*Exercise*. Only some lines are wanted. Transcribe, exactly, the lines below from the line with "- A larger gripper" up to and including the line with "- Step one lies".

*Information supplied*.
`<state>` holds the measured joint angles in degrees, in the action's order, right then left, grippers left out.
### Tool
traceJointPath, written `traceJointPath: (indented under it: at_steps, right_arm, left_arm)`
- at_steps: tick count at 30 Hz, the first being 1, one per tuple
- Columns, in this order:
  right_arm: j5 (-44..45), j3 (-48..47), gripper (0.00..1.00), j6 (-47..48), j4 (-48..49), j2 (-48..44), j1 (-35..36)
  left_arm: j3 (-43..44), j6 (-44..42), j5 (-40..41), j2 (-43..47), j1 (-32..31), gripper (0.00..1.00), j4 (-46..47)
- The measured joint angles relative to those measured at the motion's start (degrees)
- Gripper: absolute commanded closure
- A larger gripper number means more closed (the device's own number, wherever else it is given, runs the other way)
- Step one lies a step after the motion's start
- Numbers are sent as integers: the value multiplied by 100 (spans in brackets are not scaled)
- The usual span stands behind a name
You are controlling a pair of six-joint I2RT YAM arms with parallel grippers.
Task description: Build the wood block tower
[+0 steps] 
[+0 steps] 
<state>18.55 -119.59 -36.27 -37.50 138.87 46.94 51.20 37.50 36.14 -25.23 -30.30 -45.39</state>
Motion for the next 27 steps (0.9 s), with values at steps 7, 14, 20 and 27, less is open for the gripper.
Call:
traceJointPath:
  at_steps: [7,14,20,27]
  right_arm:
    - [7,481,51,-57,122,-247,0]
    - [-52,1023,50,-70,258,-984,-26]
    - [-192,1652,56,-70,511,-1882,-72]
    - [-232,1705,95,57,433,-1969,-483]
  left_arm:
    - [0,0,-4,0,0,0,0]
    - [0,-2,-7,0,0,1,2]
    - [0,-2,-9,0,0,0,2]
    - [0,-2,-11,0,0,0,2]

*Output for this exercise*.
- A larger gripper number means more closed (the device's own number, wherever else it is given, runs the other way)
- Step one lies a step after the motion's start

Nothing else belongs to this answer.